Classified as a Natural Reserve in the seventies of the past century, its status rose to Nature Park in 1987 due to a growing need to regulate the urban and touristic pressure as well as the planning of land use around Ria Formosa.
From the sea inland there is a succession of beaches, dunes, marshes, channels, sand banks, salt pans and areas of fresh water influence. This enormous variety of habitats organised in a mosaic and their extension allows diversity in the biological communities. Plants and animals distribute themselves according to the environmental restrictions: salinity gradient, presence of pollution, nature of the substrate, type of vegetation coverage and food resources, among others.
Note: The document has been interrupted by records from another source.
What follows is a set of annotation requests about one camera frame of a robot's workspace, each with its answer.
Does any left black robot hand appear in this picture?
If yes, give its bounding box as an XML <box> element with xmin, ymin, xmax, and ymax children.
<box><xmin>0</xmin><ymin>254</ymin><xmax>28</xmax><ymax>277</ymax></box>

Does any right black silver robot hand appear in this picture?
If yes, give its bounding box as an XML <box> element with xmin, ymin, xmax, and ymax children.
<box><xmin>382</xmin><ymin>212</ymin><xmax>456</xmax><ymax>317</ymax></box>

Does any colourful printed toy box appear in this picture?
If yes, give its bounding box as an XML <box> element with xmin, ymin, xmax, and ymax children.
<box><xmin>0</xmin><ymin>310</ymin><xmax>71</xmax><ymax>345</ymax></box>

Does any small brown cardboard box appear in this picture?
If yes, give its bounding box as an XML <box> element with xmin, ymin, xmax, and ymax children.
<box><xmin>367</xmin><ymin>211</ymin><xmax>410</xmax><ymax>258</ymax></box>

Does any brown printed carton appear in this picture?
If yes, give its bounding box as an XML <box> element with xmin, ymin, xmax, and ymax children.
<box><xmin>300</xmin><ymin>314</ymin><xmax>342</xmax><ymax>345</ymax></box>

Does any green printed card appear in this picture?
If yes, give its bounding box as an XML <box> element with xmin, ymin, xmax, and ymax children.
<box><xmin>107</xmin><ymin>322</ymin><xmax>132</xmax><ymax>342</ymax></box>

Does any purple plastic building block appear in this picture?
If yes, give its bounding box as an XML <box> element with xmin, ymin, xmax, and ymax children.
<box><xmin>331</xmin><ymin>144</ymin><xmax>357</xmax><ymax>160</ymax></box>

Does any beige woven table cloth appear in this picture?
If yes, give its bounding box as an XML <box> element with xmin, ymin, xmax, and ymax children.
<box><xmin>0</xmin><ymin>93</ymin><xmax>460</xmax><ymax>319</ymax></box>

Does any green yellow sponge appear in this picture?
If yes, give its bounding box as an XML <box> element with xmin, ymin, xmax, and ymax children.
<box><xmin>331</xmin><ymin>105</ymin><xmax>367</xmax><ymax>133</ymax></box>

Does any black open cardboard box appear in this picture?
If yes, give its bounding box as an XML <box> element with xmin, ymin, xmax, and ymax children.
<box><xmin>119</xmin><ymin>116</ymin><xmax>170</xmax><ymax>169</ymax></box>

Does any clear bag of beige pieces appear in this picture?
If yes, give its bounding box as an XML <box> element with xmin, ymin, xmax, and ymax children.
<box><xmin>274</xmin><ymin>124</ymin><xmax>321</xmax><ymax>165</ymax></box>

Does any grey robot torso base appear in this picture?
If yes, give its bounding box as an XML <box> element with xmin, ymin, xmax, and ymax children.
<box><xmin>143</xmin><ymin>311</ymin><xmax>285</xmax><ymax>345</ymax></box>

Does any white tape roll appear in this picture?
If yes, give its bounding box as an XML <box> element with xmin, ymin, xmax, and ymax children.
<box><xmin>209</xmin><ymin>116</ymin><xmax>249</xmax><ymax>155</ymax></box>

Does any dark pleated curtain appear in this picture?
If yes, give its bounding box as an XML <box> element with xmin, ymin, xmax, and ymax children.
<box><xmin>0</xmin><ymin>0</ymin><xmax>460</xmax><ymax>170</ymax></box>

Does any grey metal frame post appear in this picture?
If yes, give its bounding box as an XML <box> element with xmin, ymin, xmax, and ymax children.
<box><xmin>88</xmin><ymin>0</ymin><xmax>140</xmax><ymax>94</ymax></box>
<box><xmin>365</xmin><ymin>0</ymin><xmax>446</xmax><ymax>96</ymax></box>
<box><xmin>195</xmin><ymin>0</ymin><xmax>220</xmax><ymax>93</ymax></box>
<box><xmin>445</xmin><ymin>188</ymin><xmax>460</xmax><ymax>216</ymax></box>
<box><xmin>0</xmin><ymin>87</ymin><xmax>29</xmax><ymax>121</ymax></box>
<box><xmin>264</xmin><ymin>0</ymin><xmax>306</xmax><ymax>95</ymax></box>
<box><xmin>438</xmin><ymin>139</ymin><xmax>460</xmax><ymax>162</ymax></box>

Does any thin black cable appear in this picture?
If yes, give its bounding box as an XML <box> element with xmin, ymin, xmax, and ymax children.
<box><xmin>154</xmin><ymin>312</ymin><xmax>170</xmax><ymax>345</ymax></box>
The high biological productivity reflects itself in all its environments being especially visible in the communities that inhabit the sandy and muddy bottoms of Ria Formosa which can present large number populations.
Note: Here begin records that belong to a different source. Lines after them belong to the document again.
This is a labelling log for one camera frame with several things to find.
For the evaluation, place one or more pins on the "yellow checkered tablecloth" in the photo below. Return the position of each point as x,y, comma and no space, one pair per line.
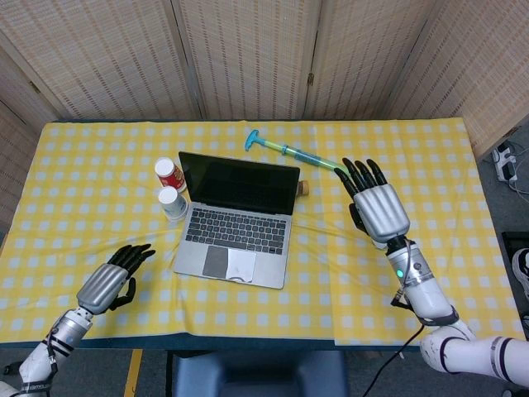
82,198

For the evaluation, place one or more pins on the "yellow floor tape strip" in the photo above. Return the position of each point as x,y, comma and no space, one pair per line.
133,372

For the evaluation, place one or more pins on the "white power strip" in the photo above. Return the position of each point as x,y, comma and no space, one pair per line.
505,163

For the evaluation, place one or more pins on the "red paper cup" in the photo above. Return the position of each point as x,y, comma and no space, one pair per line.
171,175

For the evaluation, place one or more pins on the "Costa coffee bottle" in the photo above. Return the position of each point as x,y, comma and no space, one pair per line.
305,188

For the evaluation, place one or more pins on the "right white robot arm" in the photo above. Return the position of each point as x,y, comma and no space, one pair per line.
425,293

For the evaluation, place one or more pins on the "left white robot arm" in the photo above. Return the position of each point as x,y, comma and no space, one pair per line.
45,355

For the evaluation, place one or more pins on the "white paper cup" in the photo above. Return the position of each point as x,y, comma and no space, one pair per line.
173,204

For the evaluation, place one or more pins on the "white black sneaker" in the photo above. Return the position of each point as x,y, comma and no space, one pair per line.
521,271

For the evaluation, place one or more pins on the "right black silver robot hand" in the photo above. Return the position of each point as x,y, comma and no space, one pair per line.
382,211

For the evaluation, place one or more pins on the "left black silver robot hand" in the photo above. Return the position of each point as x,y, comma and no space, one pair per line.
101,287

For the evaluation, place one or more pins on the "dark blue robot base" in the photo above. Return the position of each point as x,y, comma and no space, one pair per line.
260,374

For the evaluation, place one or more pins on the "woven folding screen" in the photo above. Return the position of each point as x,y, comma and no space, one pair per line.
256,54

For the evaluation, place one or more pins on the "green blue water pump toy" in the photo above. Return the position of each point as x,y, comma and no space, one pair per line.
297,154

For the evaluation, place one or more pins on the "silver laptop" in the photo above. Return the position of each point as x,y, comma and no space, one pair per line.
237,223
The presence of fish in Ria Formosa is quite significant with more than 140 species accounted for. Many of these fishes come here to spawn and breed. Besides shelter and food the area also offers protection for the young fish because the presence of predators is compromised by the special environmental conditions of Ria Formosa (currents, tidal effect, constant changes of the bottoms). The fish that occurs here can be species that complete their life cycles inside the coastal lagoon such as the Seahorse and the Whitebait, they can be migratory like the Eel or use the area in their young stages migrating to the sea when adults such as the Sea Bream and the Sea Bass.
Due to its strategic geographical location, Ria Formosa is an important link in the wetlands network which extends from the North of Europe until the Sub-Saharan Africa being a stopping point for many aquatic birds migrating between the two continents. During Winter time the lagoon area and adjacent environments offer food and shelter to thousands of aquatic birds and it is also a very important nesting area. Ludo in the far west of Ria Formosa and where the S. Lourenço stream flows concentrates significant extensions of salt pans, marshes and estuaries surrounded by agricultural fields, pine woods, a golf course and little human disturbance. This place might be one of the places with the most abundance of wintering aquatic birds. Other animals that occur in the Ria Formosa to point out are the Otter and the European polecat, two mammals adapted to the aquatic environment and regularly registered here.